Thursday, 8 March 2012

Qcon 2012 Architecting for failure

I've listened to "Architecting for failure at the Guardian.co.uk" talk by Michael Brunton-Spall at London's QCon. The slides cn be found here: http://speakerdeck.com/u/bruntonspall/p/architecting-for-failure and here are my notes from the talk:

1. The scale of both userbase and content in Guardian is pretty big (3.5 m unique users, 1.6m unique pieces of content, hundreds of editorial staff, different content types - text, audio, video...).

2. Old system which they replaced in 2011 was a big monolith - one code base for rendering of dynamic content, third party apps data and anything else you see on news page. The system was replaced with what they call micro-apps framework. They divided the page into contant (managed by CMS) and other components. The components were rendered based on responses from mico-apps. This was an SSI-like solution based on HTTP protocol (simplicity).

3.This meant faster development, more innovation, diversity of systems, languages and frameworks used. This also meant the have in-house internal system (CMS) and external environments hosted in the cloud that are accessed from the main system. They needed a good caching solution to be placed in between them.

4. The cost of new system - support for all different apps was far more complicated, maintenance was harder as the applications were written in different languages and hosted on different platforms, extra work had to be done to make it easier for people to work within the system.

5. Failure is not a problem - you can plan for a failure and make sure that your application knows how to behave when one of the apps returns 500 response Slow is problem - things go wrong when the application is not aware there is an issues because the app is just slow, or unresponsive for a long time. You need to think about what to do with slow responses and how to make application aware of them. (Guardian used some nice caching solutions for that).
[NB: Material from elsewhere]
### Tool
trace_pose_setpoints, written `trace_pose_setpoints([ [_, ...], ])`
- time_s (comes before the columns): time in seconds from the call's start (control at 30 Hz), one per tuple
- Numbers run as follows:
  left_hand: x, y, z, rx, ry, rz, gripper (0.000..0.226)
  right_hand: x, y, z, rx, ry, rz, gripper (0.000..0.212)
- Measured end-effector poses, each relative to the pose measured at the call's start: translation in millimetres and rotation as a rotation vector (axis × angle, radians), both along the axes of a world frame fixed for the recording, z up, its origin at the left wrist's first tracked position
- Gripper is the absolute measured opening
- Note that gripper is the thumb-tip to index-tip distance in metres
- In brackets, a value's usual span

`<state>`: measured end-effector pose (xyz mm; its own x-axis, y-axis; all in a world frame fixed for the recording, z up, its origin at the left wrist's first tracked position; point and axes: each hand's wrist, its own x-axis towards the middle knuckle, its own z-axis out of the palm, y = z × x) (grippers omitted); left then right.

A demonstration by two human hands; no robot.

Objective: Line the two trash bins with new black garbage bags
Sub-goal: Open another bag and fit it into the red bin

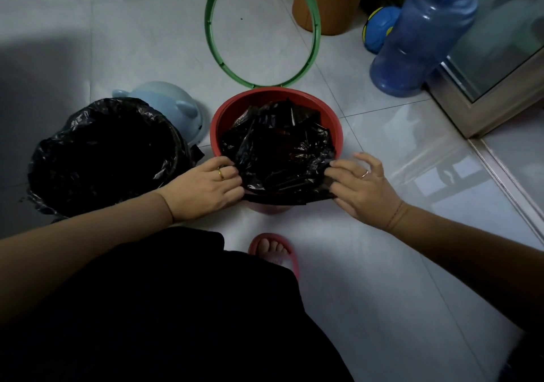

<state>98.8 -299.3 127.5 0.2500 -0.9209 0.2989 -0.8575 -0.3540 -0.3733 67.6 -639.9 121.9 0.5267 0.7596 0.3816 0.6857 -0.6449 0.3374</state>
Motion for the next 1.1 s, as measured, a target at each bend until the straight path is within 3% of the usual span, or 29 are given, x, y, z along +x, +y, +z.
trace_pose_setpoints([
  [0.2,1.2,6.7,4.0,0.045,0.062,0.036,0.024,12.9,-0.3,3.7,0.054,0.104,0.055,0.009],
  [0.33,2.5,13.7,8.2,0.069,0.117,0.077,0.018,19.4,-5.4,3.3,0.040,0.185,-0.049,0.023],
  [0.5,-4.4,17.7,5.3,0.040,0.080,0.100,0.024,19.8,-14.7,2.2,0.014,0.011,-0.002,0.003],
  [0.63,-4.5,18.1,4.5,0.048,0.030,0.086,0.031,17.4,-13.9,5.7,0.012,0.029,0.124,0.011],
  [0.8,-0.2,22.5,6.0,0.053,0.074,0.156,0.022,19.2,-9.3,7.8,0.048,0.036,0.215,0.021],
  [1.1,2.4,27.1,9.4,0.141,0.011,0.297,0.025,28.5,-8.3,8.5,0.034,0.174,0.082,0.026],
])
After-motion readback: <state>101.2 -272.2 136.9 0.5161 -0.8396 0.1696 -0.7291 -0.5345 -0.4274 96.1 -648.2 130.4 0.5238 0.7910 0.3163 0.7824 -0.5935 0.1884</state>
6. Things to think about when planning for failure of micro-app - do you always want dynamic traffic or speed? Do you have peaky traffic or flat one? Is small subset of functionality enough? In case of Guardian the speed is sometimes more important than dynamic contant, so they came up with the Emergency Mode. In Emergency mode caches do not expire, the "pressed pages" are served, if no pressed pages are available the cached version is used, if cached version is not available only than render the page as in normal mode.

7. Pressed pages - fully rendered HTML stored on the disc as a flat file, served like static files, can serve up to 1k pages per second per server.

8. When caching be smart, cache only what's important.

9. Monitoring is not Alerting (and vice versa). When monitoring aggregate stats - you want to be able to group and compare behaviour per colo, per server, per app, per stage. Choose what to monitor (make sure the metrics you're looking at are helpful when trying to fix/understand the problem).

10. Automatic release valve - if page load time is higher than x automatically move the site into emergency mode. Stay in the mode for 60 seconds, if after that everything is ok there was no issue and you can ignore the incident. If the problem persists somebody needs to look at it. Use feature toggles, so you can switch things off to fix the main app.

11. Log only relevant and useful stuff, learn how to analyse your logs, make them easy to look at an analyse with the tools you'v got. Measure your Mean Time Between Failures (MTBF) and Mean Time Between Recovery (MTBR). If you fail rarely but need a long time to recover it's bad. You want t recover faster.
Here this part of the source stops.